#### [The problem]
All lines from the entries below that contain the string "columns" should be copied out.

:: Supplied records

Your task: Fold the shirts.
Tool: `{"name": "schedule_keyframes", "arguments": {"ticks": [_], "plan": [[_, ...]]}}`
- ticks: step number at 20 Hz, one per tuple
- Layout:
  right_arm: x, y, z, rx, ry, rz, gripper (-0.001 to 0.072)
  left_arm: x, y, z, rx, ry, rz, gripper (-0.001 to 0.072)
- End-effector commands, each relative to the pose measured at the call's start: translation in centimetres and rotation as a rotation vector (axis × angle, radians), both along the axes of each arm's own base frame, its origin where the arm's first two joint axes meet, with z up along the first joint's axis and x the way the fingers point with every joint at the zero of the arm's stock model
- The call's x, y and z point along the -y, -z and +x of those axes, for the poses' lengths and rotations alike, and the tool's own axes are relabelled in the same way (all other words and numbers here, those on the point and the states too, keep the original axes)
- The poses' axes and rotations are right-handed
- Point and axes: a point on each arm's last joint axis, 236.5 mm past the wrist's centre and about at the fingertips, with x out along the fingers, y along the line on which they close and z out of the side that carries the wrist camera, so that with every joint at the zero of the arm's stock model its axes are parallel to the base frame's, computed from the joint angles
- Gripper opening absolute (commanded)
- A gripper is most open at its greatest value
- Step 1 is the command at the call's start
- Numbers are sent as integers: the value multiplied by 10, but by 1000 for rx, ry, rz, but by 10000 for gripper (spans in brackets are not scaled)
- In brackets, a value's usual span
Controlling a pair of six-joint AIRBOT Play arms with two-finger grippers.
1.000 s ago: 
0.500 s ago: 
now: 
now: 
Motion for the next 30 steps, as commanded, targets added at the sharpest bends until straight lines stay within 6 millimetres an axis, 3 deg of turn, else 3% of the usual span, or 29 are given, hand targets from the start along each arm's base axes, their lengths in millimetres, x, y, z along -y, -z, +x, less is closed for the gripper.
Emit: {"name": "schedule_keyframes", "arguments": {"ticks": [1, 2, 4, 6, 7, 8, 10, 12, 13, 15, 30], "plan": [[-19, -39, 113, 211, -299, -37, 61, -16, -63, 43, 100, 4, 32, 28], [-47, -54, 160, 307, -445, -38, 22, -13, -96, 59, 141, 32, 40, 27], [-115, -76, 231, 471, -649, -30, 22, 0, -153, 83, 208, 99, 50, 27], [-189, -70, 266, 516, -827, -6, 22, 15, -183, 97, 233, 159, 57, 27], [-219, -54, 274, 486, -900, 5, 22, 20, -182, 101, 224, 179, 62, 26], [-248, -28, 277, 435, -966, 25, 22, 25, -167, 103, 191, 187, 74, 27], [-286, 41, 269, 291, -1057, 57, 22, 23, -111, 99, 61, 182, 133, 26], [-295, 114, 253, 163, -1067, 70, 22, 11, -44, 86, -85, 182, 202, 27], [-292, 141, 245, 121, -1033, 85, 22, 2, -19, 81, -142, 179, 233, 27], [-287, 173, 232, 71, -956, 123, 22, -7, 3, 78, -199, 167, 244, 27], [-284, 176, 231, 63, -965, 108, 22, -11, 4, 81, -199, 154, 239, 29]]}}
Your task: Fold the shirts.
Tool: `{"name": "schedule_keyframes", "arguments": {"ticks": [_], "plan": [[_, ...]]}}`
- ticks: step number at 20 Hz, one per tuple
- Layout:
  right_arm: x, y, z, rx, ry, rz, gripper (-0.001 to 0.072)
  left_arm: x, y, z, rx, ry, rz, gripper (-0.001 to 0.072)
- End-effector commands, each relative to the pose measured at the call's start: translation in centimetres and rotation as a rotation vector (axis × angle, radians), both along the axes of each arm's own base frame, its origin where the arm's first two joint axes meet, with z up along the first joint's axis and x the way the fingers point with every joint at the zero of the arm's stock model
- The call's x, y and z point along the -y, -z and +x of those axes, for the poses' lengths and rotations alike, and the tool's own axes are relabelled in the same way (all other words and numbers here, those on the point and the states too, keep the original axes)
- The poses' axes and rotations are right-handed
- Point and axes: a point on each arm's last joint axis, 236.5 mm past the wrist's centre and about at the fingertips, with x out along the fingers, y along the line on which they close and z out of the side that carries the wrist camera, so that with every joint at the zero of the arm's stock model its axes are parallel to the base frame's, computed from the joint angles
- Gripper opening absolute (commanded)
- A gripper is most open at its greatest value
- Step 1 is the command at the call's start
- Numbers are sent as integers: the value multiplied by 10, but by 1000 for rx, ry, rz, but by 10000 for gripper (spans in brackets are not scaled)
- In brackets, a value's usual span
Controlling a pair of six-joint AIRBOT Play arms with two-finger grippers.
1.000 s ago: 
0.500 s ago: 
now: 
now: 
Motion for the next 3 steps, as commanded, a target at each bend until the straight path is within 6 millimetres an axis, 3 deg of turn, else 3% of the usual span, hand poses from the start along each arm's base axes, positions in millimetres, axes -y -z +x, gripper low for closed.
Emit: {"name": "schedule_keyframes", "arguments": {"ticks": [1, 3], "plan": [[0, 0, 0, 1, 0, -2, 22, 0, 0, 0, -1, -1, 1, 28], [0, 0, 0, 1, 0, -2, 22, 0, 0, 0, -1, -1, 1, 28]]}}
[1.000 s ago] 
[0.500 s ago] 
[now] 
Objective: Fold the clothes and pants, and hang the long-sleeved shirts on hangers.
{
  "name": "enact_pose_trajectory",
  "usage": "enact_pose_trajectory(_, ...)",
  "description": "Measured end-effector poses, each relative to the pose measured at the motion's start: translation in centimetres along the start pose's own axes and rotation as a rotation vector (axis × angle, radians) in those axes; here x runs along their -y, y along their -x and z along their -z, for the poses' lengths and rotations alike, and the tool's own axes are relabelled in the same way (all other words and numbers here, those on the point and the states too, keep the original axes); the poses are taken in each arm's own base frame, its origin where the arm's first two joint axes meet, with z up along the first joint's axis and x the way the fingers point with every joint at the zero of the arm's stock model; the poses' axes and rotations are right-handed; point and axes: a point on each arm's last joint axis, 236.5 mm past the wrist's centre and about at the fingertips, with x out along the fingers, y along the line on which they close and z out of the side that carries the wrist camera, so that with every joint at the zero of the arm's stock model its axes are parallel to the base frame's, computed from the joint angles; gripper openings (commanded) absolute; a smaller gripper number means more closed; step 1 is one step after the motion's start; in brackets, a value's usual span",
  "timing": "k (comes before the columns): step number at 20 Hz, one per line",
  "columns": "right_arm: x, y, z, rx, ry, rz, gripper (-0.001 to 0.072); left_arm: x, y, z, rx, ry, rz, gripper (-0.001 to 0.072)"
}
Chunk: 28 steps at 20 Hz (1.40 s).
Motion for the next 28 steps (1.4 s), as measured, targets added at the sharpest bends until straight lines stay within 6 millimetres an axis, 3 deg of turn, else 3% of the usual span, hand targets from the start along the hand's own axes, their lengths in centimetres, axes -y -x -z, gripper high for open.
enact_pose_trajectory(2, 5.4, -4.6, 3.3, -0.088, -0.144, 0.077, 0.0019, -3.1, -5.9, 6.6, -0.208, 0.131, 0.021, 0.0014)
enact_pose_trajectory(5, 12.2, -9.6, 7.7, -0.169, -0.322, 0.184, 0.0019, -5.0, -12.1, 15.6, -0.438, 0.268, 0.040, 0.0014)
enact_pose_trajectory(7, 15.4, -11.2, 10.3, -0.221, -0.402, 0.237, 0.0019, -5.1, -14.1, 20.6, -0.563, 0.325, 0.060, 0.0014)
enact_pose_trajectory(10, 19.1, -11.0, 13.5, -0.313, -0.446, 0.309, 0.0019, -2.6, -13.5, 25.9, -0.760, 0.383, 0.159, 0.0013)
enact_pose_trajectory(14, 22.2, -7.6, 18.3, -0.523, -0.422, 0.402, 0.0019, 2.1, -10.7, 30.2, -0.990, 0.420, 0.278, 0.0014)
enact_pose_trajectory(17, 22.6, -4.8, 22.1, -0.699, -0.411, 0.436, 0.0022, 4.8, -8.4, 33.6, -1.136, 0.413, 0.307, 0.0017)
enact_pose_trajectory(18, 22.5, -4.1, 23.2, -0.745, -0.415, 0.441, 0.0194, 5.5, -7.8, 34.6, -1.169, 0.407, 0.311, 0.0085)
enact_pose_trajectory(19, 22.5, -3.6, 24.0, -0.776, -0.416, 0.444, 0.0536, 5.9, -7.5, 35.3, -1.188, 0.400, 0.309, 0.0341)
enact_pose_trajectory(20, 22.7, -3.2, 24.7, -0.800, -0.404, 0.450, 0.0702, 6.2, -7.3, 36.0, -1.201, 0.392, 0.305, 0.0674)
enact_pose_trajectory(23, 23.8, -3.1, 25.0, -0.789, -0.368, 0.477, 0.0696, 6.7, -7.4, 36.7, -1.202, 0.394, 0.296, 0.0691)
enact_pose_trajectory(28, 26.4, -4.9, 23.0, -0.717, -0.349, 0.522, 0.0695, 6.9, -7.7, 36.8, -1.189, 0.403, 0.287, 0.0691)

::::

#### [Written solution]
  "timing": "k (comes before the columns): step number at 20 Hz, one per line",
  "columns": "right_arm: x, y, z, rx, ry, rz, gripper (-0.001 to 0.072); left_arm: x, y, z, rx, ry, rz, gripper (-0.001 to 0.072)"

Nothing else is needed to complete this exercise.